• Work required: Take the entries that follow and return exactly the lines from the one holding "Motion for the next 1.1" through the one holding "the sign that", both included. Nothing else is needed.
= = = = = = =
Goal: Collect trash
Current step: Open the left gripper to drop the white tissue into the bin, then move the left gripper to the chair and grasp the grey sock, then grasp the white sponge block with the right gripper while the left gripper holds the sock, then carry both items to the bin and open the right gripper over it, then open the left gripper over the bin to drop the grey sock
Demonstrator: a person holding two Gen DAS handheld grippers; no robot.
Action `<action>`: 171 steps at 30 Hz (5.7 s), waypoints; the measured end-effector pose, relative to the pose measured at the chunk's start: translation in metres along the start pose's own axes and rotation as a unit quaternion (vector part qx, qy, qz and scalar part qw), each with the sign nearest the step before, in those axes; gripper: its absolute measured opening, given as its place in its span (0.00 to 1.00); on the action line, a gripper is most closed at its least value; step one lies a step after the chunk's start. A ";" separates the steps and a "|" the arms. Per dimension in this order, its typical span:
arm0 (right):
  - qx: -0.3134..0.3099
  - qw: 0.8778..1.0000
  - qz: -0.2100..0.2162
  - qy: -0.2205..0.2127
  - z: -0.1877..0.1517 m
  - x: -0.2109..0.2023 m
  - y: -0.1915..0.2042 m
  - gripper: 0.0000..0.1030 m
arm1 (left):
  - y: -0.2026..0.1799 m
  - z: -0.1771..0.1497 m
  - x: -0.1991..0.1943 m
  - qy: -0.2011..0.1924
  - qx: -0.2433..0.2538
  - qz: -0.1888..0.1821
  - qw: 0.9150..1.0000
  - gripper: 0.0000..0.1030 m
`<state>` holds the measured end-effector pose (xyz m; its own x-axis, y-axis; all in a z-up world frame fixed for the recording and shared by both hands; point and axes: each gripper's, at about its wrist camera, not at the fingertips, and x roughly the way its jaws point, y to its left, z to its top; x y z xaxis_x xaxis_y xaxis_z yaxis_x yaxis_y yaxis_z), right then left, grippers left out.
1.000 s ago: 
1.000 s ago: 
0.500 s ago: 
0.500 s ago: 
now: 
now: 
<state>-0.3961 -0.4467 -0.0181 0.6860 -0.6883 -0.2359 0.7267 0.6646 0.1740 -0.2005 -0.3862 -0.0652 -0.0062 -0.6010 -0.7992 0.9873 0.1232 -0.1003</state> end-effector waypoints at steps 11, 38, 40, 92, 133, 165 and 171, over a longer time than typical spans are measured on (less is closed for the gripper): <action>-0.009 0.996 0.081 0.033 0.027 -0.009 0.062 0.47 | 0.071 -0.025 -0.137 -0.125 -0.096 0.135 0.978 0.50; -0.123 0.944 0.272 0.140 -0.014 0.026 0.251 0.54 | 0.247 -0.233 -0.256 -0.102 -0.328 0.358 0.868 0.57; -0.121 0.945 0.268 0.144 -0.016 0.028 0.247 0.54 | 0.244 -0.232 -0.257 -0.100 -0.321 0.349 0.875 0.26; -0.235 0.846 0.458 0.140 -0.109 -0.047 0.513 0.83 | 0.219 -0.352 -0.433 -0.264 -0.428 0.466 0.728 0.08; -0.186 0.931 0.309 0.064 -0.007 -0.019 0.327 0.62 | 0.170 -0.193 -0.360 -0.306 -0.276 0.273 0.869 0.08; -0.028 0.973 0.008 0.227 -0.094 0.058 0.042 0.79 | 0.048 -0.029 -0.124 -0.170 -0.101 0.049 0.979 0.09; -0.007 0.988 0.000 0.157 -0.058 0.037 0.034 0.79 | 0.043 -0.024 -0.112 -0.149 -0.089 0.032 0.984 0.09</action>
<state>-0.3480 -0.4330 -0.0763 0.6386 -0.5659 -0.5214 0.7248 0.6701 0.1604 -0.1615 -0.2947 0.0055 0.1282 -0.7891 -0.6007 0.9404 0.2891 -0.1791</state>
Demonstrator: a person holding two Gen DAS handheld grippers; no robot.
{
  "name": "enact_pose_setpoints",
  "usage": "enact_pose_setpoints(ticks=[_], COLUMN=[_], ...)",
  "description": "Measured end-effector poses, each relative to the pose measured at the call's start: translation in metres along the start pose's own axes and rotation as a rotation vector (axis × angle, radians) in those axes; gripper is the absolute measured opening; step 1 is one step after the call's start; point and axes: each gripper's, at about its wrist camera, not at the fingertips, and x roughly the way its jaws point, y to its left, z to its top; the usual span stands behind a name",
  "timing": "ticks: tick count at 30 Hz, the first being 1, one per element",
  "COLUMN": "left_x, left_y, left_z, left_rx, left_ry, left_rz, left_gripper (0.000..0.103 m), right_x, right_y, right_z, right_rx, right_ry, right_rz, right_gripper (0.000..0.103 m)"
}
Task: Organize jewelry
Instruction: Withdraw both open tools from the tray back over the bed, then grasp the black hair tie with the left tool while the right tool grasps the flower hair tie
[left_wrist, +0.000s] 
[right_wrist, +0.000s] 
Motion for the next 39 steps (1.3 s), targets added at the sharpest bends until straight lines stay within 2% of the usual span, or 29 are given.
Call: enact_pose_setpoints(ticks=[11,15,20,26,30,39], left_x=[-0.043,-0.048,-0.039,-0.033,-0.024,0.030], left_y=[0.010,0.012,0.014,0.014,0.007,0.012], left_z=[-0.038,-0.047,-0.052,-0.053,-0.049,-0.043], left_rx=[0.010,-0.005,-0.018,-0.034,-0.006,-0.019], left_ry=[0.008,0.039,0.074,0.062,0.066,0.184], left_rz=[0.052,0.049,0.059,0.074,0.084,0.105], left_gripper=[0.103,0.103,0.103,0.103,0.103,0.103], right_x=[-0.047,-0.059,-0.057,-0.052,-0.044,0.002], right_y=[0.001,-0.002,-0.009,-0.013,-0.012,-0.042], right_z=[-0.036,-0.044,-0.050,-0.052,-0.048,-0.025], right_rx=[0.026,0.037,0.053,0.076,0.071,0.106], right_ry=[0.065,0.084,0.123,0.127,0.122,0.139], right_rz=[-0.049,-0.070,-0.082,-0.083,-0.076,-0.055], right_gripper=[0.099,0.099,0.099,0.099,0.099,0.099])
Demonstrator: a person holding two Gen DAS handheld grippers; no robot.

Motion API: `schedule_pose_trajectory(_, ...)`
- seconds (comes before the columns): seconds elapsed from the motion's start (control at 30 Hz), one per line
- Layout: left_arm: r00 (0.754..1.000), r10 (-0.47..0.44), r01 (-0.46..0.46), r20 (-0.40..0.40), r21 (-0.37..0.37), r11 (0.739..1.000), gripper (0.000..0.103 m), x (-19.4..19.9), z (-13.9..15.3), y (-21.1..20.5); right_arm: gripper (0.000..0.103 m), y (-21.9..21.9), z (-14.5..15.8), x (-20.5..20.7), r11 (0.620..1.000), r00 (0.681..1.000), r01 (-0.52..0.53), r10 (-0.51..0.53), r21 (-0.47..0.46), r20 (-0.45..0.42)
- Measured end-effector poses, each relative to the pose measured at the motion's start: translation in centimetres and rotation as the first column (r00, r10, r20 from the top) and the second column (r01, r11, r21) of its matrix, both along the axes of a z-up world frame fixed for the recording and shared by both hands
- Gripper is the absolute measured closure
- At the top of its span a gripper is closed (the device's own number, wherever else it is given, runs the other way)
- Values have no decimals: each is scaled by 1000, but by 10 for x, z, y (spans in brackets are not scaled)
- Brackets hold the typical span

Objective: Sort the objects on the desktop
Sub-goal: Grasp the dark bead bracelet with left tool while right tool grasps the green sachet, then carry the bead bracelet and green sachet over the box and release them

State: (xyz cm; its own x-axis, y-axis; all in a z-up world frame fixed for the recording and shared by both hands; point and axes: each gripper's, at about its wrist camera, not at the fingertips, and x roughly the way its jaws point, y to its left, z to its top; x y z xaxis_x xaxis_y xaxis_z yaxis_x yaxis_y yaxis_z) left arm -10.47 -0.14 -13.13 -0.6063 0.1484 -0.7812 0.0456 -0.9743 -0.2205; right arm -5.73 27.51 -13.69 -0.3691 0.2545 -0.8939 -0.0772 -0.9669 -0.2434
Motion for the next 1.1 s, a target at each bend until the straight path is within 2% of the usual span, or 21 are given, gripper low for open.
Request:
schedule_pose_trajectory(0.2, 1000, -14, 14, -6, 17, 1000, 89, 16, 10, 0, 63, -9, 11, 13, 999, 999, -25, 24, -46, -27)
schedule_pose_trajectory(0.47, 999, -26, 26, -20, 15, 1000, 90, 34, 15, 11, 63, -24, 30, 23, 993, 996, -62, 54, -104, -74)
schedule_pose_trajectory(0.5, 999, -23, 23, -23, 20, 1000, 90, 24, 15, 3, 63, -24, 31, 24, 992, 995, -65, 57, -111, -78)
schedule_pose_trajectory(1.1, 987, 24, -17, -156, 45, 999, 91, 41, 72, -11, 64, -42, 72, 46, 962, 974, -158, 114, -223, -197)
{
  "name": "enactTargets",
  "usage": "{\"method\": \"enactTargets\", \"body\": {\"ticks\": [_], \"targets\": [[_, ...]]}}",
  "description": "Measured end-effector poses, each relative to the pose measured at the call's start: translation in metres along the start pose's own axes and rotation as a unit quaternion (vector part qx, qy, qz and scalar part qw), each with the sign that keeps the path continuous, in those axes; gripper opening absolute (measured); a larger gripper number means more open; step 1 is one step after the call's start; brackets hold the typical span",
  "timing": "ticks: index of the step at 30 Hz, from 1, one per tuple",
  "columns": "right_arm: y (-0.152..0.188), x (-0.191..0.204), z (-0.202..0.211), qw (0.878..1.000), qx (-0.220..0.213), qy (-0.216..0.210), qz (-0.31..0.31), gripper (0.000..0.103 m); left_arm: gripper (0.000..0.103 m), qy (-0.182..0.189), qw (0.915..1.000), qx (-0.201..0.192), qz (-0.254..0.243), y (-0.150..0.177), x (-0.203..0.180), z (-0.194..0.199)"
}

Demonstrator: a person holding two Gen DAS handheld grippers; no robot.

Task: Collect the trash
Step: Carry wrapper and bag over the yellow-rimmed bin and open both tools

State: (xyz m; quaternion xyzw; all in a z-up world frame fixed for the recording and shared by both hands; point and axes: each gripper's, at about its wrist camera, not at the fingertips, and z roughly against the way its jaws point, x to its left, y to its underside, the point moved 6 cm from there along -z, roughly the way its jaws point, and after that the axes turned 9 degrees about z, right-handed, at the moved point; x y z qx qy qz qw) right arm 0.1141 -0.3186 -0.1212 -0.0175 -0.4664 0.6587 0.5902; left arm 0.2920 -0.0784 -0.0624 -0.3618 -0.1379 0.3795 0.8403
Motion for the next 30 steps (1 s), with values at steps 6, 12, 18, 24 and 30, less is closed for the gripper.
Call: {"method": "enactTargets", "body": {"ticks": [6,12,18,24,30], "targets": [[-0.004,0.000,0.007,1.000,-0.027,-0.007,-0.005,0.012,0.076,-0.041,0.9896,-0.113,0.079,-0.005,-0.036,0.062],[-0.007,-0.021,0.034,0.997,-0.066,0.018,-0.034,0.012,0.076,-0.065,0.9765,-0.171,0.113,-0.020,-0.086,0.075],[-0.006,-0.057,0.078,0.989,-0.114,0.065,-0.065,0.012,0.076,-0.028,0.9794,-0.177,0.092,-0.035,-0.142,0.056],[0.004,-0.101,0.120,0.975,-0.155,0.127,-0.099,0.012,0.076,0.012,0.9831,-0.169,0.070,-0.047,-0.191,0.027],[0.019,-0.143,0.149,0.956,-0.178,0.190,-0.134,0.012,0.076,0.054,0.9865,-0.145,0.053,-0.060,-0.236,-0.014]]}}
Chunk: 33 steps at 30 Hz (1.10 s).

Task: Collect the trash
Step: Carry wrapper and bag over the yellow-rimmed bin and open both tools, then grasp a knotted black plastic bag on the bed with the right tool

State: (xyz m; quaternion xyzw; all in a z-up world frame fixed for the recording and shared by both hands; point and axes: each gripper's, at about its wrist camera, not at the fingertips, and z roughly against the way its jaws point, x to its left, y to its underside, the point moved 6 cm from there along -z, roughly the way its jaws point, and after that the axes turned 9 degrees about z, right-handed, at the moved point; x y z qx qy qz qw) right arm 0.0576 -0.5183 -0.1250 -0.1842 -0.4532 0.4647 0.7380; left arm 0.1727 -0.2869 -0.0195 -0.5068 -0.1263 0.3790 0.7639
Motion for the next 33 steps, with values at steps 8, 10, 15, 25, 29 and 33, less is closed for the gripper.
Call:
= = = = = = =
• Answer space:
Motion for the next 1.1 s, a target at each bend until the straight path is within 2% of the usual span, or 21 are given, gripper low for open.
Request:
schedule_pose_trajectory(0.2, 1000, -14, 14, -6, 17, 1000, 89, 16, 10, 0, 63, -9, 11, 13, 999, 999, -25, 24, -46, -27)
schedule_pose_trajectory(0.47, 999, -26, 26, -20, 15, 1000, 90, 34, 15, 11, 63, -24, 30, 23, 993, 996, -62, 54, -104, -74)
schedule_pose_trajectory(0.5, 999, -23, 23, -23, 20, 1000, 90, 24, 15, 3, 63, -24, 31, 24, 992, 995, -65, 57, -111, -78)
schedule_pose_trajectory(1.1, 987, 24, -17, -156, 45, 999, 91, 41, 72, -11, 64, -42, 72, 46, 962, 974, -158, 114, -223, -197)
{
  "name": "enactTargets",
  "usage": "{\"method\": \"enactTargets\", \"body\": {\"ticks\": [_], \"targets\": [[_, ...]]}}",
  "description": "Measured end-effector poses, each relative to the pose measured at the call's start: translation in metres along the start pose's own axes and rotation as a unit quaternion (vector part qx, qy, qz and scalar part qw), each with the sign that keeps the path continuous, in those axes; gripper opening absolute (measured); a larger gripper number means more open; step 1 is one step after the call's start; brackets hold the typical span",

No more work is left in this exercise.